# EXERCISE DIRECTIONS
Return all the lines below exactly. Any picture among them is omitted.

# EXTRACTED ENTRIES
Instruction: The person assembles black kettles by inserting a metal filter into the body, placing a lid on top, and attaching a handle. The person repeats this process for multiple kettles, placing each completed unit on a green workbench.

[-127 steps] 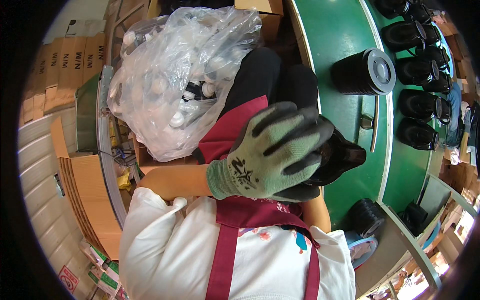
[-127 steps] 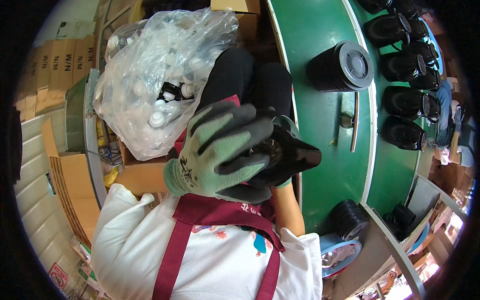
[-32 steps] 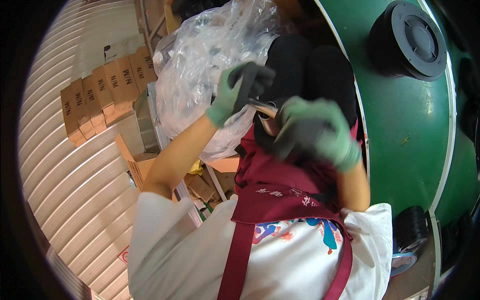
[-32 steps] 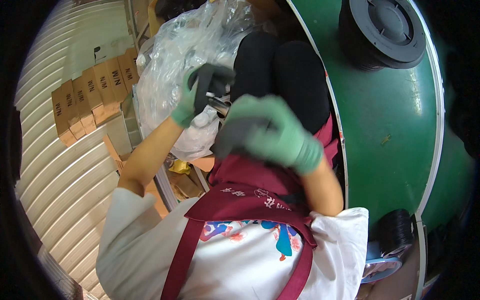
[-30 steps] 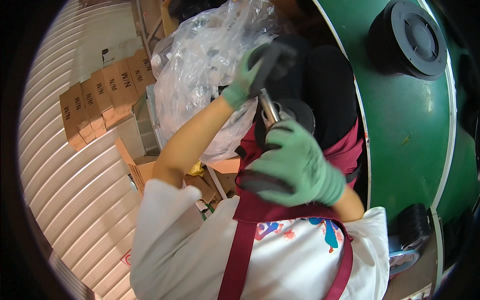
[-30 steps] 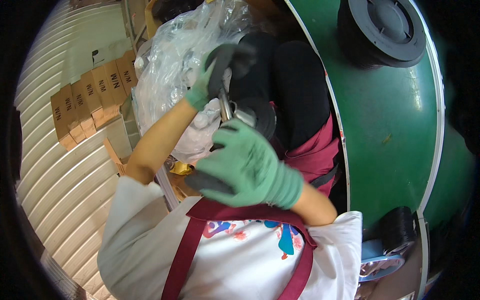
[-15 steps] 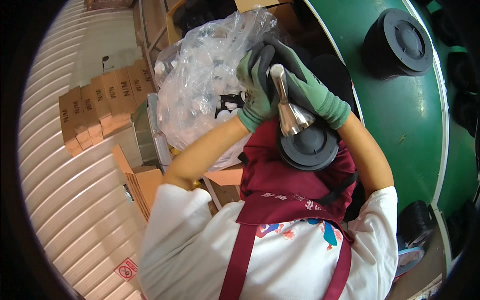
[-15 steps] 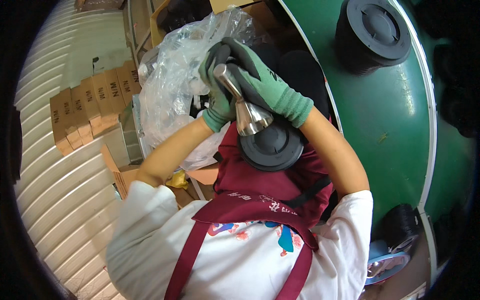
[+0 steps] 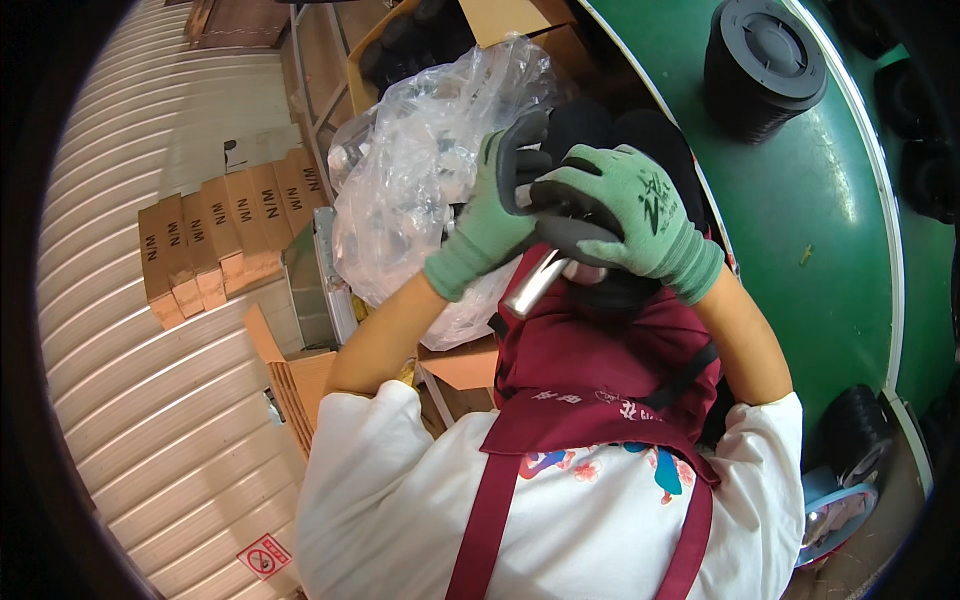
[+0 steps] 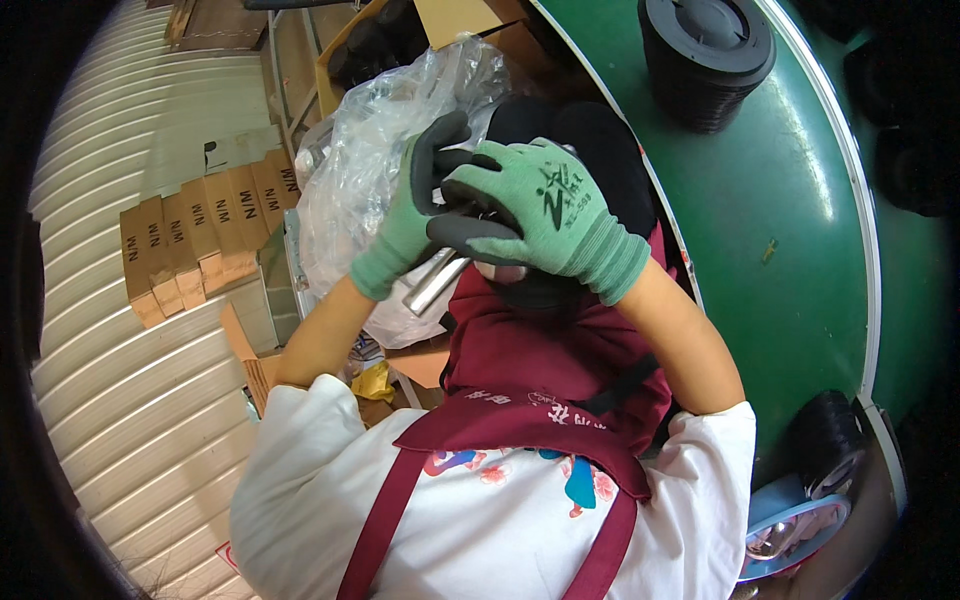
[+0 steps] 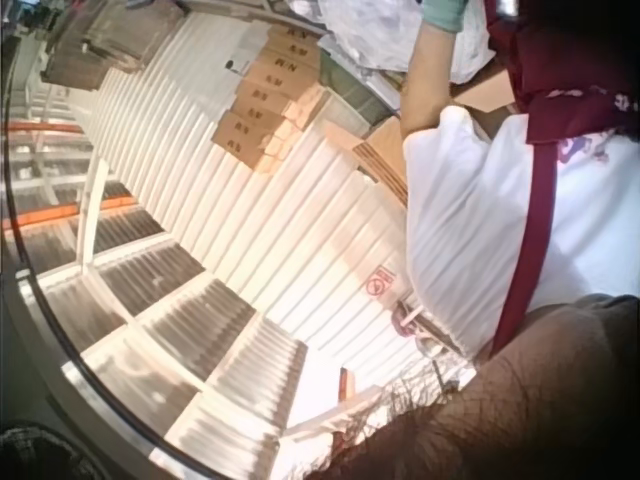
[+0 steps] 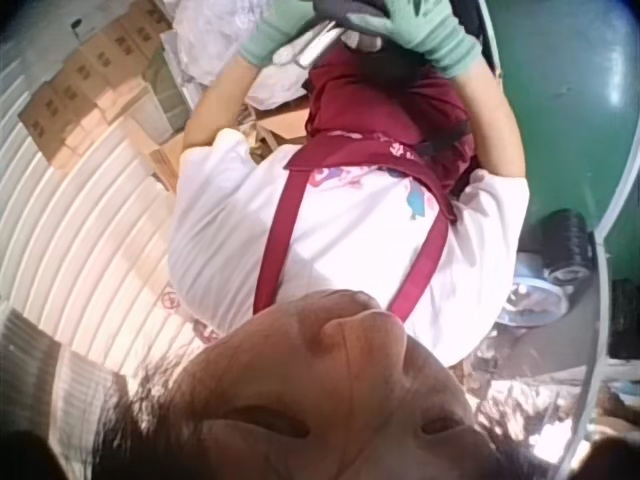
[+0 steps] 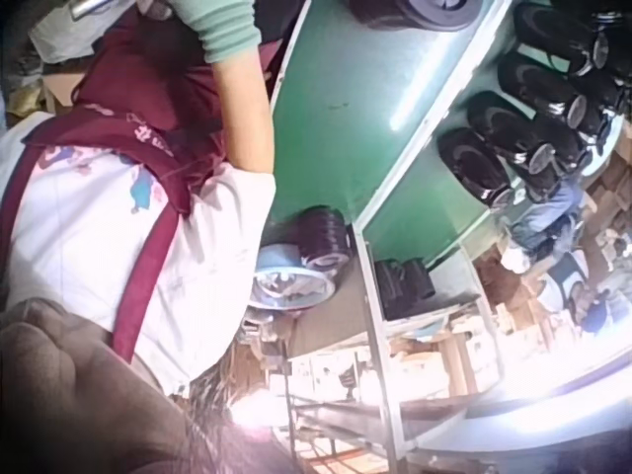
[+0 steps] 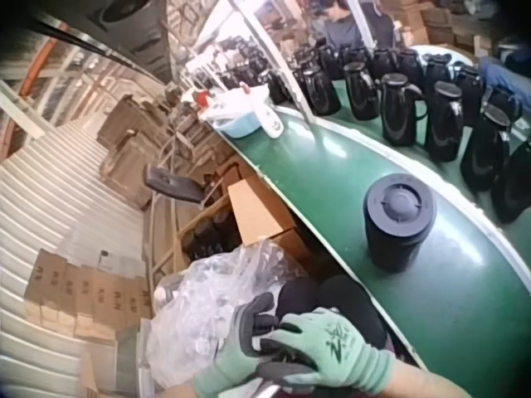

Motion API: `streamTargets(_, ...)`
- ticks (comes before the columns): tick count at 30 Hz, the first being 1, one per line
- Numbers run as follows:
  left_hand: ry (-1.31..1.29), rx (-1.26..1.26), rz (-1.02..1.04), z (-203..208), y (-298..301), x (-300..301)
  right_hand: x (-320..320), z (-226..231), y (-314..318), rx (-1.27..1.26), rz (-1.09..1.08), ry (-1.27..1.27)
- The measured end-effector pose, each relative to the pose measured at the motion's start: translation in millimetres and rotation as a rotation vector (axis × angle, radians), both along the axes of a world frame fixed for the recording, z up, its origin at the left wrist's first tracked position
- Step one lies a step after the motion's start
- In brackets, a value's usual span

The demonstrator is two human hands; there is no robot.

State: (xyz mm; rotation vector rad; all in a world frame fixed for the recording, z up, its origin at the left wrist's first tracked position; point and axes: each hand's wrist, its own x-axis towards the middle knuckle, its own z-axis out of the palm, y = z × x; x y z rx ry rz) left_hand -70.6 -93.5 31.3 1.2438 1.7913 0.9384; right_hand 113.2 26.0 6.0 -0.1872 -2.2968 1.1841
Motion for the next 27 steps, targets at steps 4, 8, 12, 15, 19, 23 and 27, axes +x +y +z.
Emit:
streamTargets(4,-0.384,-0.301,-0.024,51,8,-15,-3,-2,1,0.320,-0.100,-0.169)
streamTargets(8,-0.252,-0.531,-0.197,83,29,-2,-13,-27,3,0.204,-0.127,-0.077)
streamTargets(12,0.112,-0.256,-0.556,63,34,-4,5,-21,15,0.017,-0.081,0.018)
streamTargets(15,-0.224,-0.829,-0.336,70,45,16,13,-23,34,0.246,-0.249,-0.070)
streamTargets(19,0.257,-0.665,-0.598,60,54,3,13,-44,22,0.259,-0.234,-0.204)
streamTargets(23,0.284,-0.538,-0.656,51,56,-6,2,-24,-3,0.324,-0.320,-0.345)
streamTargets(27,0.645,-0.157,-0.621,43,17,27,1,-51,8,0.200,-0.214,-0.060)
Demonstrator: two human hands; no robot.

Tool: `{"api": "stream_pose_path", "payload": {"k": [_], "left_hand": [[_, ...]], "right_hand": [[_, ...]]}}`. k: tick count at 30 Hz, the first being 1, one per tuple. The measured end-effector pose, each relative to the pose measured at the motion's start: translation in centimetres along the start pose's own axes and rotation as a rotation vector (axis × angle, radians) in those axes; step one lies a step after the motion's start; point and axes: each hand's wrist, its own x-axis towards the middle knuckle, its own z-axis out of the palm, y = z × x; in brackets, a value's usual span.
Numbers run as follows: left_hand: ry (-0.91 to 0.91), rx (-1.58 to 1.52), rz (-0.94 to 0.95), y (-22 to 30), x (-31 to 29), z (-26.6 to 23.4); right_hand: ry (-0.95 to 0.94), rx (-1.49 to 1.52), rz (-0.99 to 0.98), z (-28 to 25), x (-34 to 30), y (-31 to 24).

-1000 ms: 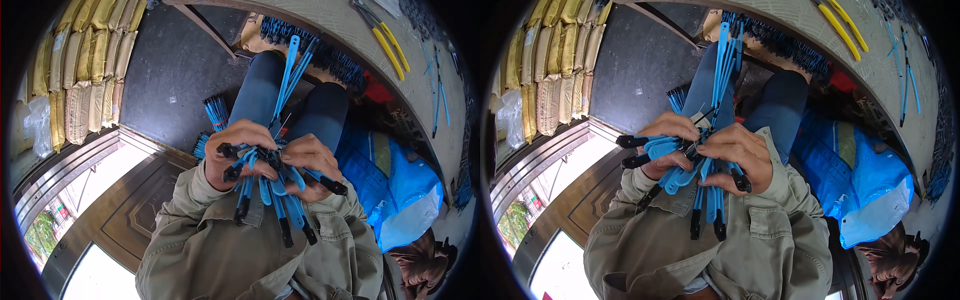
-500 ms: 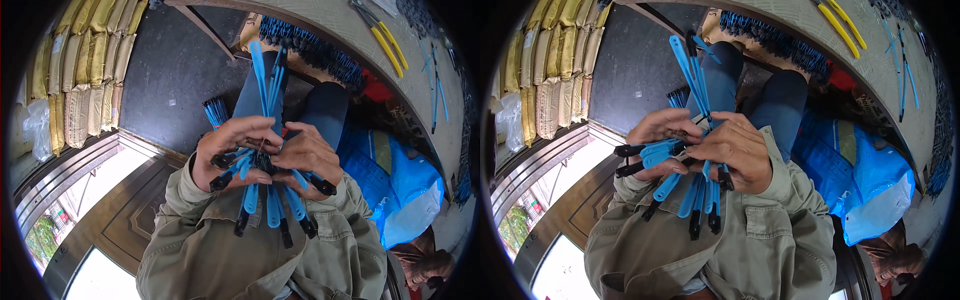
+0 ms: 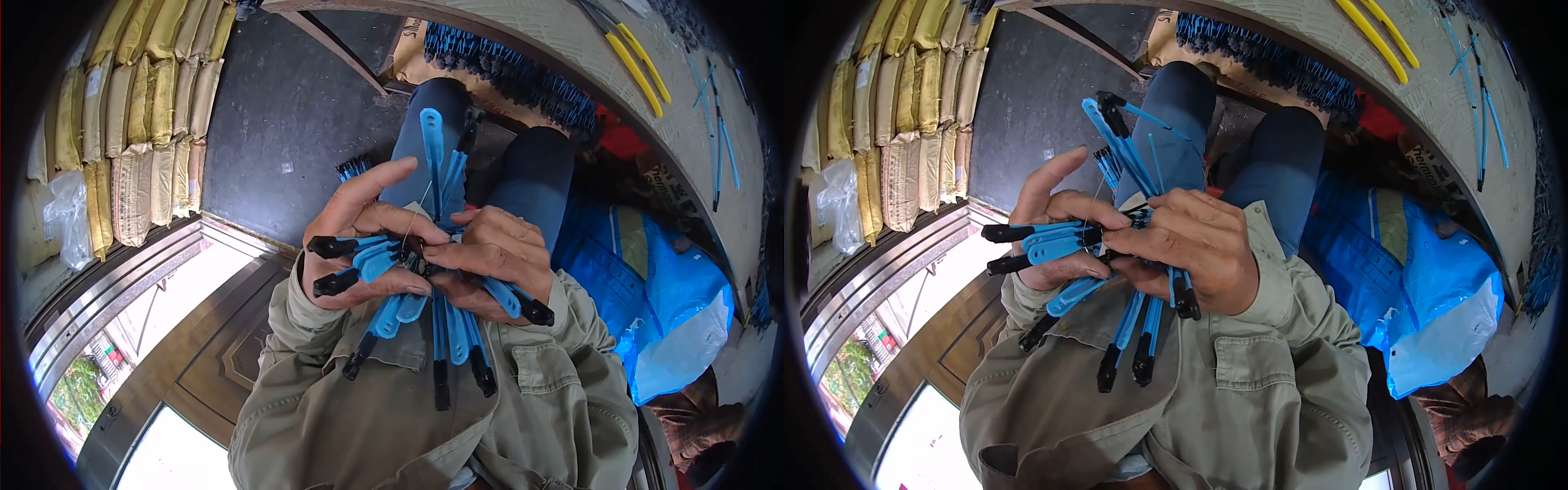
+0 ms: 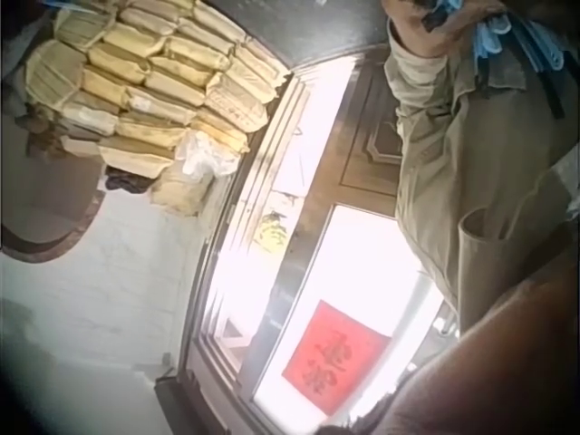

# SOLUTION
Instruction: The person assembles black kettles by inserting a metal filter into the body, placing a lid on top, and attaching a handle. The person repeats this process for multiple kettles, placing each completed unit on a green workbench.

[-127 steps] 
[-127 steps] 
[-32 steps] 
[-32 steps] 
[-30 steps] 
[-30 steps] 
[-15 steps] 
[-15 steps] 
[+0 steps] 
[+0 steps] 
[+0 steps] 
[+0 steps] 
[+0 steps] 
[+0 steps] 

Motion API: `streamTargets(_, ...)`
- ticks (comes before the columns): tick count at 30 Hz, the first being 1, one per line
- Numbers run as follows:
  left_hand: ry (-1.31..1.29), rx (-1.26..1.26), rz (-1.02..1.04), z (-203..208), y (-298..301), x (-300..301)
  right_hand: x (-320..320), z (-226..231), y (-314..318), rx (-1.27..1.26), rz (-1.09..1.08), ry (-1.27..1.27)
- The measured end-effector pose, each relative to the pose measured at the motion's start: translation in millimetres and rotation as a rotation vector (axis × angle, radians), both along the axes of a world frame fixed for the recording, z up, its origin at the left wrist's first tracked position
- Step one lies a step after the motion's start
- In brackets, a value's usual span

The demonstrator is two human hands; there is no robot.

State: (xyz mm; rotation vector rad; all in a world frame fixed for the recording, z up, its origin at the left wrist's first tracked position; point and axes: each hand's wrist, its own x-axis towards the middle knuckle, its own z-axis out of the palm, y = z × x; x y z rx ry rz) left_hand -70.6 -93.5 31.3 1.2438 1.7913 0.9384; right_hand 113.2 26.0 6.0 -0.1872 -2.2968 1.1841
Motion for the next 27 steps, targets at steps 4, 8, 12, 15, 19, 23 and 27, axes +x +y +z.
Emit:
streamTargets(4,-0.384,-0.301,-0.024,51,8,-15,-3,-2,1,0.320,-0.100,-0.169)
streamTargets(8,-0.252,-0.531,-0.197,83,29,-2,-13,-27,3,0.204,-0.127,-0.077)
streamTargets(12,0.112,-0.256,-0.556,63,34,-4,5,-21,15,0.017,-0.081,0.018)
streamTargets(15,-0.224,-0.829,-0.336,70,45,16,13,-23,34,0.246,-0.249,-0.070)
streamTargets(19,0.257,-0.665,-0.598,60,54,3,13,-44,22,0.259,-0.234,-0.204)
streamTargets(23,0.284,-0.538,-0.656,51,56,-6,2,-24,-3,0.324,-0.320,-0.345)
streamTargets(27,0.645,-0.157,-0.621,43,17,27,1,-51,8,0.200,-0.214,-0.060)
Demonstrator: two human hands; no robot.

Tool: `{"api": "stream_pose_path", "payload": {"k": [_], "left_hand": [[_, ...]], "right_hand": [[_, ...]]}}`. k: tick count at 30 Hz, the first being 1, one per tuple. The measured end-effector pose, each relative to the pose measured at the motion's start: translation in centimetres along the start pose's own axes and rotation as a rotation vector (axis × angle, radians) in those axes; step one lies a step after the motion's start; point and axes: each hand's wrist, its own x-axis towards the middle knuckle, its own z-axis out of the palm, y = z × x; in brackets, a value's usual span.
Numbers run as follows: left_hand: ry (-0.91 to 0.91), rx (-1.58 to 1.52), rz (-0.94 to 0.95), y (-22 to 30), x (-31 to 29), z (-26.6 to 23.4); right_hand: ry (-0.95 to 0.94), rx (-1.49 to 1.52), rz (-0.99 to 0.98), z (-28 to 25), x (-34 to 30), y (-31 to 24).

-1000 ms: 
-500 ms: 
+0 ms: 
+0 ms: 

This answer is finished.